The pathogenesis or spread of a disease may be mediated by social networks, and these networks are accessible to manipulation (Coiera, 2013). The challenge for psychiatry in particular is how these are utilised in public education. Coiera (2013) draws our attention to the fact that smoking cessation may succeed in social network manipulations. He illustrates the idea that as Alcoholics Anonymous (AA) offers support and mentors for those who are recovering, social media may well offer a perfect platform for this.
For the public health agenda, there needs to be a clear understanding of the goals of the intervention (DeCamp, 2015). Furthermore, the efficacy of such programmes and barriers must be identified before any plans are put in place. The actual implementation of such plans must be clear and fair, taking targets into clear account. For mental health promotion, SoMe can be extremely useful. Sharing knowledge is the first step. Whether an increase in knowledge can lead to changes in behaviour or changes in attitudes is a different matter. Advising an individual who is anxious about their symptoms may not be helpful, but helping them identify stress points and trigger or tipping points can be extremely valuable.

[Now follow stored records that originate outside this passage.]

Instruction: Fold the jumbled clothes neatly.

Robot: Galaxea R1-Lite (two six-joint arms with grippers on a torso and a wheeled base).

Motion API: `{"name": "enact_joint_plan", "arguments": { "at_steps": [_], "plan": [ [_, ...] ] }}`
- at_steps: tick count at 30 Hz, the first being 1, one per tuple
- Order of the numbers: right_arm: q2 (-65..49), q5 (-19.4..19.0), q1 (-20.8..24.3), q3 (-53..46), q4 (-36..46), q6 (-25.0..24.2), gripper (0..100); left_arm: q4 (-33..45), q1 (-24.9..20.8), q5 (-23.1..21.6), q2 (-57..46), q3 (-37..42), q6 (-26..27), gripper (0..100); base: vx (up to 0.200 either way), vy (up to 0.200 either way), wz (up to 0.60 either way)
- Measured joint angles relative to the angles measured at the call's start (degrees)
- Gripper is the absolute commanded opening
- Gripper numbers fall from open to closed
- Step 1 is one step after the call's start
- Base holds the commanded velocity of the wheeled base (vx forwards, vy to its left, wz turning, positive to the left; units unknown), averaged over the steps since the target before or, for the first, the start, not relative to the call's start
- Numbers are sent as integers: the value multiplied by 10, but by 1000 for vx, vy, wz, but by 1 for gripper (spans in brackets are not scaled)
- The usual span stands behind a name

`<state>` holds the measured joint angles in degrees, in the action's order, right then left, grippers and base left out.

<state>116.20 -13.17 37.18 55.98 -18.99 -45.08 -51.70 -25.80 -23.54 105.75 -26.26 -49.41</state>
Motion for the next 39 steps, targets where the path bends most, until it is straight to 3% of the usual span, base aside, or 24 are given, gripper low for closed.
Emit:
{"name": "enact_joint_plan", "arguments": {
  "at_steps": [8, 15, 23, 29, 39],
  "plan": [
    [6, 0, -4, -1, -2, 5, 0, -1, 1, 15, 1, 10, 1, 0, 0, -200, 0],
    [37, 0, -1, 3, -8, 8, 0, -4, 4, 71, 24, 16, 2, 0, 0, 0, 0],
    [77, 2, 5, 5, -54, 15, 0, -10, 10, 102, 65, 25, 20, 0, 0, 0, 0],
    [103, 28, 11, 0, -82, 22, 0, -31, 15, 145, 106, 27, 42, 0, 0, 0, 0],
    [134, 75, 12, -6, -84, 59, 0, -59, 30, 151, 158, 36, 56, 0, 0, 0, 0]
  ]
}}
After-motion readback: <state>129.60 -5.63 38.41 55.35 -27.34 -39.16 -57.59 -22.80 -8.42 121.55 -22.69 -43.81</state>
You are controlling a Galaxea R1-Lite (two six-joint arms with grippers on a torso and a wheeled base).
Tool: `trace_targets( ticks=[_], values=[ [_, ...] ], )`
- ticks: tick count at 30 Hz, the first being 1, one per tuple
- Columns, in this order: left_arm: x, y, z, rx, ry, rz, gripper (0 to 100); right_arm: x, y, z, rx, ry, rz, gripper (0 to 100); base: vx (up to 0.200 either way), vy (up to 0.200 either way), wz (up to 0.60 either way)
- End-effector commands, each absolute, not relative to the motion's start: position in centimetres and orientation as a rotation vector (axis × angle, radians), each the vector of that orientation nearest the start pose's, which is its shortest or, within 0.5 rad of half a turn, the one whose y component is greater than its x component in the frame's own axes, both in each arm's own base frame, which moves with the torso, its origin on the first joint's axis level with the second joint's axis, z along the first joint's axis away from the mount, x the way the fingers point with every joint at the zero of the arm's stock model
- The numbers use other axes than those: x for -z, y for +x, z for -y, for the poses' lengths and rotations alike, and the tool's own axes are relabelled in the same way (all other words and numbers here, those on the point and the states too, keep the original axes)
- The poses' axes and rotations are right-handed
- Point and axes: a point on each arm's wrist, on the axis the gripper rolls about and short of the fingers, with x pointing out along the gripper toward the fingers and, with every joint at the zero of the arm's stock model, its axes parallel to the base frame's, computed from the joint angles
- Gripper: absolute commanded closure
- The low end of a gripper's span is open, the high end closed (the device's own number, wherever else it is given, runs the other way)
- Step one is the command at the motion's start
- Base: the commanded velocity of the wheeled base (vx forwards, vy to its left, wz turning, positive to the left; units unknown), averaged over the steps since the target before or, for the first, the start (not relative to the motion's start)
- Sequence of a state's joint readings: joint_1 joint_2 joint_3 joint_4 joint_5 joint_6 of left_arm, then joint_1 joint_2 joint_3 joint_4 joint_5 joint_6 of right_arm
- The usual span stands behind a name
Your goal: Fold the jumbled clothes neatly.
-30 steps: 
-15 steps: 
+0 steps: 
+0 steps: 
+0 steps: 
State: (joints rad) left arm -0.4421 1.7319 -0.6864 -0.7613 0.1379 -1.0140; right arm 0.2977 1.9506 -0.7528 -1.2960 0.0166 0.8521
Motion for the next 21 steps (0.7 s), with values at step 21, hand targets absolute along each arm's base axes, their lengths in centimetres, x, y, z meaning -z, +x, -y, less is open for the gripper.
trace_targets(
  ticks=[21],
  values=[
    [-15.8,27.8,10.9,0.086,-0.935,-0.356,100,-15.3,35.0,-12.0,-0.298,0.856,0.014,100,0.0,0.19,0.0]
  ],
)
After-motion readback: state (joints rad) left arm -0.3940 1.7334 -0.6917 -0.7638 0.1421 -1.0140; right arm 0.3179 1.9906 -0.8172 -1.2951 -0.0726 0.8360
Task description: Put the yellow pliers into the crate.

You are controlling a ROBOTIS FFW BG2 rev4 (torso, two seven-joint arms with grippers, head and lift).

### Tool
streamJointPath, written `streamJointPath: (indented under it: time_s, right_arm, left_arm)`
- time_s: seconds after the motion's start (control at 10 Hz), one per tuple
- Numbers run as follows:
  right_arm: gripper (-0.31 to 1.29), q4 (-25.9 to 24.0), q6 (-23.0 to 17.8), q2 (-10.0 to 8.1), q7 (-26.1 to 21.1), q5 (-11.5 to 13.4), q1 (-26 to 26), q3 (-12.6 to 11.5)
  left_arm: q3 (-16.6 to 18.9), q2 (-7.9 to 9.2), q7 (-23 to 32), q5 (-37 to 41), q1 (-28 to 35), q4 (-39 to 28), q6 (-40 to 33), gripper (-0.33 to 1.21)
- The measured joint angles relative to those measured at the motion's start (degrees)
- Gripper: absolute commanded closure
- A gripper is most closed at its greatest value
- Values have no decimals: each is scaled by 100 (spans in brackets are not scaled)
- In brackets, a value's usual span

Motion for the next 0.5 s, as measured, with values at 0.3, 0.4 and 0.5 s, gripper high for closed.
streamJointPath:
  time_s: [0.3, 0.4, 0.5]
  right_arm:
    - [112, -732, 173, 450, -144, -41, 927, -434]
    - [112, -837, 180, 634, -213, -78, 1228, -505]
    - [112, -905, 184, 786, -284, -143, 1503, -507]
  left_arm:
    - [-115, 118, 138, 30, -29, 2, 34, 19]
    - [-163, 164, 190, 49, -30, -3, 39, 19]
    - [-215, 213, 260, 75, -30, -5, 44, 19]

There remain ethical issues. Chisholm (2015) reminds us that healthcare professionals and learners, as well as providers, are involved in using social media (much more than many other professions). She argues that social media can enable an immediate exchange of information and ideas around shared areas of interest. This sharing, therefore, can improve communication and foster collaboration, not only between individuals and their clinicians but also among researchers and clinicians. Social media can be used effectively in medical education as well as continuing professional development. Using SoMe for expanding educational opportunities has not happened universally but indeed there is major scope to do exactly that.
Social media and its indiscriminate use can also create problems. Being trolled on Twitter can be stressful and harmful to one’s self-image and self-esteem. However, social media can provide opportunities for networking, leading to peer support, and can also provide platforms for education and learning at various stages of medical training. Ethical implications and professionalism are important aspects of the use of social media and need careful attention and further debate.
Social psychiatry can learn from social media about the use of social contagion and communicability of symptoms. It can develop social support online networks which can help share knowledge and provide information, but more importantly for public mental health plans and interventions.